## Source data:
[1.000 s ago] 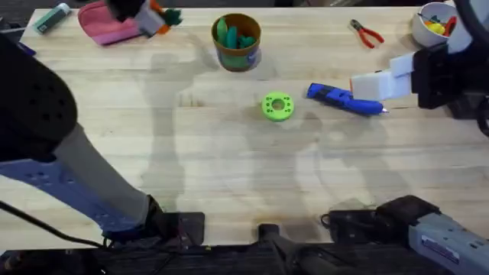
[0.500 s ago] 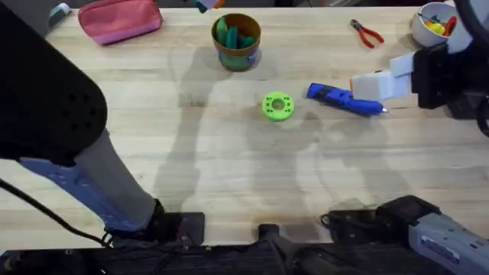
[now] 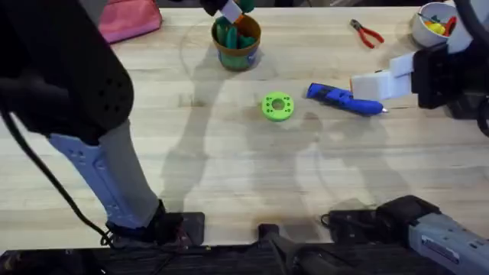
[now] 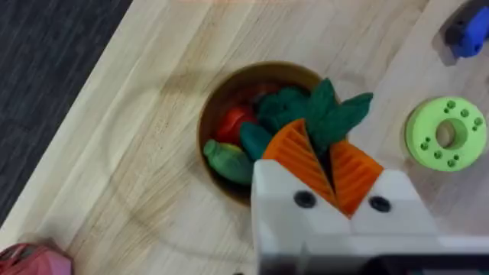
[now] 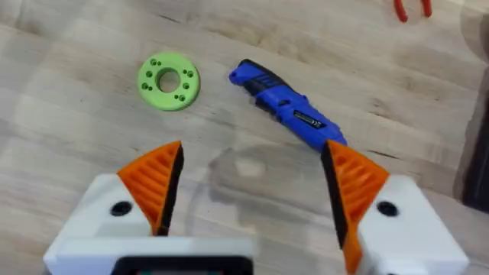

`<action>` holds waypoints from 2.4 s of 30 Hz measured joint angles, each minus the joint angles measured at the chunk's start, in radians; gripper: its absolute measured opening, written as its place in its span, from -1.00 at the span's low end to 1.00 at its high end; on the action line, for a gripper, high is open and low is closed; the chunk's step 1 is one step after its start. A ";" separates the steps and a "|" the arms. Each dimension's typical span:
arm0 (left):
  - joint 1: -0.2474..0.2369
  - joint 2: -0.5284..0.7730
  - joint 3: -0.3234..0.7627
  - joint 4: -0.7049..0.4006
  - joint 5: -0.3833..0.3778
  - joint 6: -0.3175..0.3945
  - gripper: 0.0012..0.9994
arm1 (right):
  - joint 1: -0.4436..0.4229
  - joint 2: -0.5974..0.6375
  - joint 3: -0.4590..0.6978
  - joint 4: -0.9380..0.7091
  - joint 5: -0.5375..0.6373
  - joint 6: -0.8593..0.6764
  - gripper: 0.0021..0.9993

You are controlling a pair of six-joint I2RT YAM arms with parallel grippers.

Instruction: Pick up the gripper from the table and insert it into the empty holder that is missing its gripper. Then pick up a screw, insert it into the mounting hole, and use the screwdriver to tighten it. Finally, clean up the table by picking up the vegetable and placing it into the bucket.

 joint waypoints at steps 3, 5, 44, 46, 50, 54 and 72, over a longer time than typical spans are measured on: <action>-0.011 0.025 0.000 0.020 0.001 -0.037 -0.96 | 0.000 0.000 0.000 0.000 0.000 0.000 0.99; -0.016 0.042 0.000 0.028 0.002 -0.063 -0.96 | 0.000 0.000 0.000 0.000 0.000 0.000 0.99; -0.070 -0.241 0.064 -0.199 -0.189 -0.269 0.98 | 0.000 0.000 0.000 -0.004 0.000 0.000 0.99; -0.069 -0.273 0.066 -0.253 -0.213 -0.286 0.98 | 0.000 0.000 0.000 -0.004 0.000 0.000 0.99; -0.070 -0.311 0.066 -0.365 -0.247 -0.308 0.98 | 0.000 0.000 0.000 -0.004 0.000 0.000 0.99; -0.069 -0.363 0.022 -0.392 -0.289 -0.332 0.98 | 0.000 0.000 0.000 -0.004 0.000 0.000 0.99; -0.069 -1.024 -0.871 -0.173 -0.364 -0.540 0.98 | 0.000 0.000 0.000 -0.031 0.000 0.001 0.99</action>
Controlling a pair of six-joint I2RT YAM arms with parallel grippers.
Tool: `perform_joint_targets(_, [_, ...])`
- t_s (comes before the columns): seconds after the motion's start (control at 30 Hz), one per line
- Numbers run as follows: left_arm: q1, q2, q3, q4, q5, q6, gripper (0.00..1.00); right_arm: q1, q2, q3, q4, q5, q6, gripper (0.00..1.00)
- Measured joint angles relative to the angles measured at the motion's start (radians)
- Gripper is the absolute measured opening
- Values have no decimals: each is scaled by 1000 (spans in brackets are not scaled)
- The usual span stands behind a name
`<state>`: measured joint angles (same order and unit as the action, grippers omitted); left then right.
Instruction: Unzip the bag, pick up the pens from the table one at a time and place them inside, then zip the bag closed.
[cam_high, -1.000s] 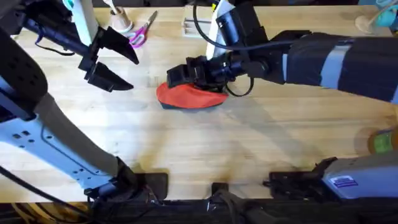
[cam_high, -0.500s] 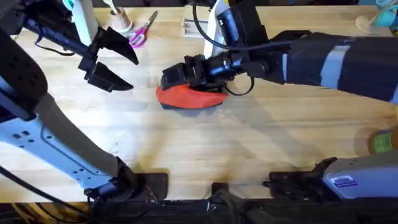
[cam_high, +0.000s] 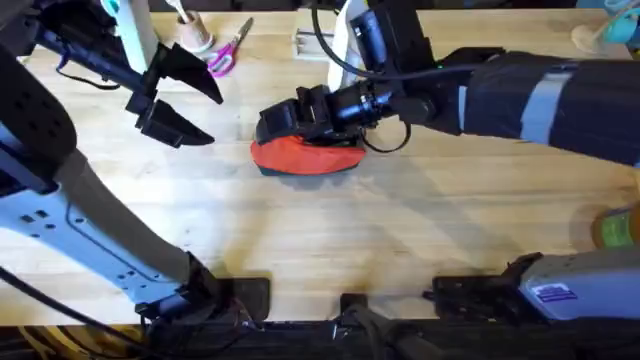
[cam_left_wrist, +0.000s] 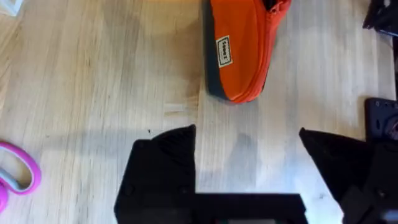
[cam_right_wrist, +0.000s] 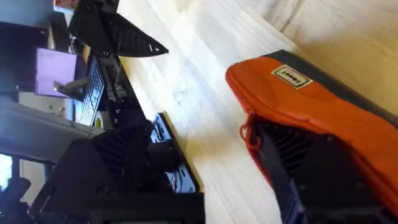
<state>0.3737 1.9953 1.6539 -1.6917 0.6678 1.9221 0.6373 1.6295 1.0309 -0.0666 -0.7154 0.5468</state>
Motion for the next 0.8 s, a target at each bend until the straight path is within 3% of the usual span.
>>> perform_joint_targets(0.8, [0, 0, 0, 0, -3, -30, 993, 0, -50, 0, 0, -19, 0, 994])
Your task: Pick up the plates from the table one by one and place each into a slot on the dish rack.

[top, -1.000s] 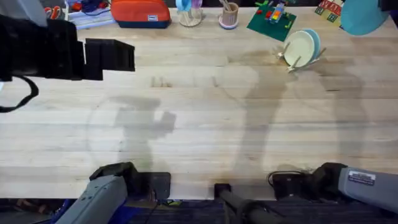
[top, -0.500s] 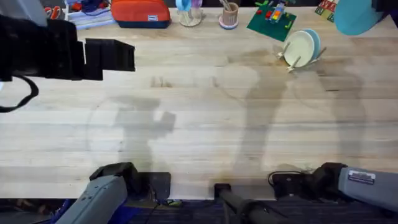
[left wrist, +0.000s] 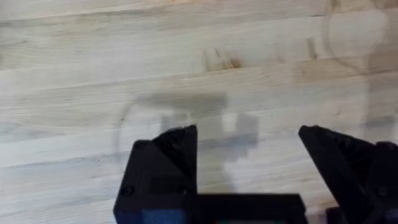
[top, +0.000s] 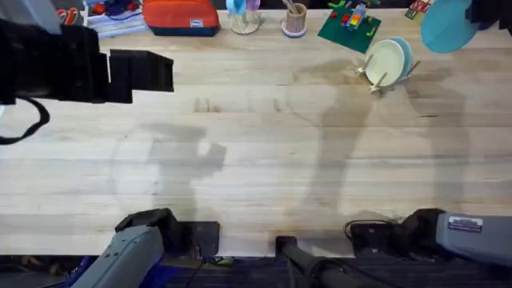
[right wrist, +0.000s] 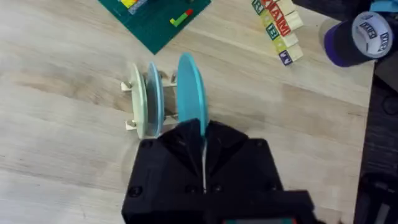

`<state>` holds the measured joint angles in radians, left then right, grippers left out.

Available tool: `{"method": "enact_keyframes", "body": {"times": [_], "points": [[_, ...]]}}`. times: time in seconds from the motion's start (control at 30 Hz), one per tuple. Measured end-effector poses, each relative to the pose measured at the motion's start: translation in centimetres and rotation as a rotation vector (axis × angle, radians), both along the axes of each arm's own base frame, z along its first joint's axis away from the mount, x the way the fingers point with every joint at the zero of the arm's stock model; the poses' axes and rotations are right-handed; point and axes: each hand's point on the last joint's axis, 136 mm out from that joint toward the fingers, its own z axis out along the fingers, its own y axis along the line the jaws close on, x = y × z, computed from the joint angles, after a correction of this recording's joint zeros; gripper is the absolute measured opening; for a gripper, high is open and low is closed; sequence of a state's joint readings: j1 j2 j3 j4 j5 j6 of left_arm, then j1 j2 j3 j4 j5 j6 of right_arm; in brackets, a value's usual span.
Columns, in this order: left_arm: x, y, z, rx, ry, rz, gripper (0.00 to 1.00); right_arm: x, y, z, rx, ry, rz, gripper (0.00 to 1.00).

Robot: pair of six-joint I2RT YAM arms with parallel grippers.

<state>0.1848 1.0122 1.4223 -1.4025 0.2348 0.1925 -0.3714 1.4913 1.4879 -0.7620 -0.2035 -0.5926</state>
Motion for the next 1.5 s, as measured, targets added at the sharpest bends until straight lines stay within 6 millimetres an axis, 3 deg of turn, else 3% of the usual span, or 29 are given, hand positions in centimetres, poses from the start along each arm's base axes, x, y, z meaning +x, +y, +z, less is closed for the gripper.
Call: {"method": "enact_keyframes", "body": {"times": [0.23,0.57,1.17,1.3,1.5], "points": [[0.0,0.0,0.0,0.000,0.000,0.000,0.993,0.2,-0.1,-0.4,0.004,0.010,0.000,0.027],[0.0,0.0,0.0,0.000,0.000,0.000,0.995,0.9,-0.3,-2.8,0.026,0.067,0.000,0.027],[0.0,0.0,0.0,0.000,0.000,0.000,0.994,1.0,-0.3,-3.2,0.027,0.073,0.008,0.027],[0.0,0.0,0.0,0.000,0.000,0.000,0.995,1.4,-0.5,-4.7,0.040,0.107,0.008,0.027],[0.0,0.0,0.0,0.000,0.000,0.000,0.994,2.0,-0.2,-4.9,0.054,0.098,0.026,0.027]]}}
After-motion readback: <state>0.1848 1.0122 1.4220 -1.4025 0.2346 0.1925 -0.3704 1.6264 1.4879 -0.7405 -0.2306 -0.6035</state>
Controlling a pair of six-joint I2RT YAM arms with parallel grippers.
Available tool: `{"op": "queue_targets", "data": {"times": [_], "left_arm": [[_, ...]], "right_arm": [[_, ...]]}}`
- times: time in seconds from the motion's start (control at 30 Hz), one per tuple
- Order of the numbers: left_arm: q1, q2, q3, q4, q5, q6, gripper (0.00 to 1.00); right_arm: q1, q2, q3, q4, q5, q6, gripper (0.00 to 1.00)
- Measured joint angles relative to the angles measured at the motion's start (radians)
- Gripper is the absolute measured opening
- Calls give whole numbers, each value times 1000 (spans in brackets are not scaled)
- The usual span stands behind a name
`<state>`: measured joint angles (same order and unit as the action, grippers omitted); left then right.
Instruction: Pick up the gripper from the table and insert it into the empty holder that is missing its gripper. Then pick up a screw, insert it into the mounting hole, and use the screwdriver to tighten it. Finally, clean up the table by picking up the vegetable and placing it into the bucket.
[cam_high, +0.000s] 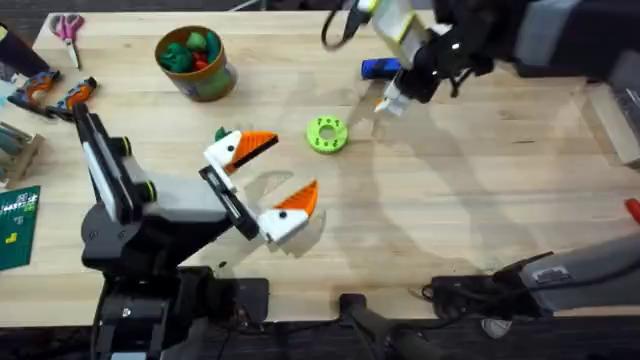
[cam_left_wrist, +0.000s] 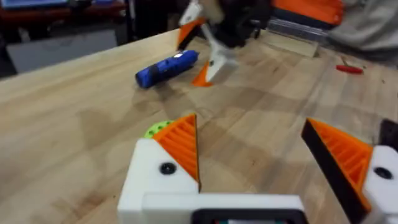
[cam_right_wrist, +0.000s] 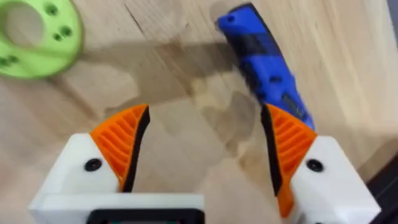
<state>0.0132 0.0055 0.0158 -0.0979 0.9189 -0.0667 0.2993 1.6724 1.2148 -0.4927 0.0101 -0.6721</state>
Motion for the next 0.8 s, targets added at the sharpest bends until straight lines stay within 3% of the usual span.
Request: {"op": "queue_targets", "data": {"times": [0.07, 0.23, 0.4, 0.53, 0.8], "left_arm": [[0, 0, 17, -39, -45, -54, 986], [0, 18, 141, -381, -190, -197, 986], [0, 145, 342, -609, -349, -260, 986], [0, 297, 554, -733, -473, -232, 986], [0, 706, 946, -992, -661, -86, 986]], "right_arm": [[0, -47, 0, -36, 0, 99, 993], [-12, -184, 0, -112, -1, 356, 992], [-56, -290, 0, -174, -1, 549, 992], [-107, -343, 0, -232, -3, 656, 993], [-174, -386, 0, -399, -4, 727, 994]]}}
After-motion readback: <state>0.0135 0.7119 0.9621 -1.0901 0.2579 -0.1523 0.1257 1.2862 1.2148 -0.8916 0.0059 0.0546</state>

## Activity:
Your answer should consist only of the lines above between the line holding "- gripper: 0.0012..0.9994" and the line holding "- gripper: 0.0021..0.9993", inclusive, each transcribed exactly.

## Output:
  - gripper: 0.0012..0.9994
arm1 (right):
  - joint 1: -0.4436..0.4229
  - joint 2: -0.5974..0.6375
  - joint 3: -0.4590..0.6978
  - joint 4: -0.9380..0.7091
  - joint 5: -0.5375..0.6373
  - joint 6: -0.8593..0.6764
  - gripper: 0.0021..0.9993

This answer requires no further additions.